Ook het veilig gebruik kunnen maken van de Wmo-vervoersvoorziening in het verkeer valt onder de Wmo.
Voorop staat dat gevaar voor de cliënt of voor derden voorkomen moet worden bij het gebruik van een Wmo-voorziening. Zo kan de brandveiligheid de toekenning van een traplift in een gemeenschappelijke ruimte in de weg staan (CRvB 1-11-2022, ECLI:NL:CRVB:2022:2441).
Maar ook het veilig gebruik kunnen maken van de Wmo-vervoersvoorziening in het verkeer valt onder de Wmo.
In de Wmo is geregeld dat een voorziening veilig, doeltreffend, doelmatig en cliëntgericht verstrekt wordt (artikel 3.1 lid 2 sub a Wmo 2015). Dit artikel ziet op de aanbieder die de voorziening verstrekt. De vervoersvoorziening moet goed functioneren en daarmee veilig gebruikt kunnen worden in het verkeer.

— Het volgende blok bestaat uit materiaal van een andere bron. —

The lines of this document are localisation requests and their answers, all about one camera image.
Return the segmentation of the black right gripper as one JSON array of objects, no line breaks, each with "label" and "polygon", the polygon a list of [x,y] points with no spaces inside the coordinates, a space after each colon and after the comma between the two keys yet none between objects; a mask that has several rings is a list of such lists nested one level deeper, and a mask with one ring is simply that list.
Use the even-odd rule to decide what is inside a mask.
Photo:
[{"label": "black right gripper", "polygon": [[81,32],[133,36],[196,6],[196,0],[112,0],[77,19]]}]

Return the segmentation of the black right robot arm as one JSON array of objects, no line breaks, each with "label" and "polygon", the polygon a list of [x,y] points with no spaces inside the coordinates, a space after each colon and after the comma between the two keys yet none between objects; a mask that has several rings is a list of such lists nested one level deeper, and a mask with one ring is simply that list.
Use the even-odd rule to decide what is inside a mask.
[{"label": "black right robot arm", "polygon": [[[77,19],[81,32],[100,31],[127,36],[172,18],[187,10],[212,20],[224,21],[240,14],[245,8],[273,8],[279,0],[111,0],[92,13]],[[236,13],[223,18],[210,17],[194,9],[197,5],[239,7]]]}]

Uit artikel 2.3.5 lid 3 Wmo 2015 volgt dat uit onderzoek moet blijken dat de maatwerkvoorziening een passende bijdrage levert aan de zelfredzaamheid of participatie van een cliënt. Hieronder hoort ook de vraag of de betreffende cliënt wel veilig deel kan nemen aan het verkeer.
Let op: tekst loopt door onder afbeelding.

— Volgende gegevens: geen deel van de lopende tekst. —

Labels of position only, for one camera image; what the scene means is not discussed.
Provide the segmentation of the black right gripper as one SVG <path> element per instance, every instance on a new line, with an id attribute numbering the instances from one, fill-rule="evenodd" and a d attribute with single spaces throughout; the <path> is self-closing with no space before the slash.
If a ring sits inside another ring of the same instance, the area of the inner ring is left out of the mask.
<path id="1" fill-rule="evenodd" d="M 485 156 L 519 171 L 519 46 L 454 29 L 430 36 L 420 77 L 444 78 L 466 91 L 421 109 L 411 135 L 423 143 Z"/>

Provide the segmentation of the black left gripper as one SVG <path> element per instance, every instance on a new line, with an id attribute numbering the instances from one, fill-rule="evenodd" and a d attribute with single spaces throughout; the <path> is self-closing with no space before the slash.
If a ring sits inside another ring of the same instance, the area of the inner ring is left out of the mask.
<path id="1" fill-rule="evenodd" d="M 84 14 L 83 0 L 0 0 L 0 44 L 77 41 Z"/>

Vermoeden onvoldoende verkeersveiligheid
Bij een vermoeden van verminderde of onvoldoende verkeersveiligheid, moet het college dit (laten) onderzoeken. Welke expertise dit is, is afhankelijk van de vervoersvoorziening.

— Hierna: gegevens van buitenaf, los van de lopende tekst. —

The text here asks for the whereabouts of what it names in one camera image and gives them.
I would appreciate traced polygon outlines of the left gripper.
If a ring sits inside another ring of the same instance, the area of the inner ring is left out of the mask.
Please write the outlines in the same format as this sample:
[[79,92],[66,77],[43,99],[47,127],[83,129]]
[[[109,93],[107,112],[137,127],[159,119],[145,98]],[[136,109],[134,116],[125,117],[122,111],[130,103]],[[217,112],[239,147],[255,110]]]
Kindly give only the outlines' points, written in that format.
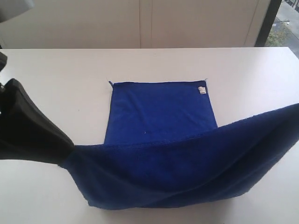
[[0,85],[0,158],[62,163],[75,149],[72,140],[33,103],[11,78]]

Om te beoordelen of een cliënt een auto veilig kan besturen, kan een onafhankelijk medisch onderzoek door een arts of een rijvaardigheidstest van het CBR de benodigde inzichten bieden. Bij het beoogd gebruik van een scootmobiel of een driewielfiets zijn geen specifieke vereisten aan de rijvaardigheid verbonden, zoals een rijbewijs of een certificaat. In dat geval kan een onafhankelijk medisch onderzoek door een arts of een ergotherapeut de rijvaardigheid van een cliënt beoordelen.
Meewerken aan het onderzoek naar rijvaardigheid
Het college heeft een onderbouwd vermoeden dat Frans met een scootmobiel niet veilig deel kan nemen aan het verkeer. Er is aanvullend onderzoek nodig om de vraag te kunnen beantwoorden of er sprake is van verminderde of onvoldoende verkeersveiligheid. Aan Frans wordt gevraagd om zijn rijvaardigheid te laten beoordelen door een onafhankelijk ergotherapeut. Moet hij aan dit onderzoek meewerken?
De Centrale Raad van Beroep (CRvB) oordeelde onlangs over de weigering van een cliënt om deel te nemen aan een aanvullend onderzoek naar de rijvaardigheid (CRvB 3-4-2025, ECLI:NL:CRVB:2025:554). Ook al was deze cliënt in het bezit van een autorijbewijs, de conclusies uit een medische rapportage gaven aanleiding voor aanvullend onderzoek. De onderzoekend arts concludeerde dat niet uitgesloten was dat de cliënt herbelevingen en paniekaanvallen tijdens het besturen van een auto kon krijgen. Het aanvullend onderzoek door het CBR moest uitwijzen of een herbeleving in de auto gevolgen had voor de verkeersveiligheid.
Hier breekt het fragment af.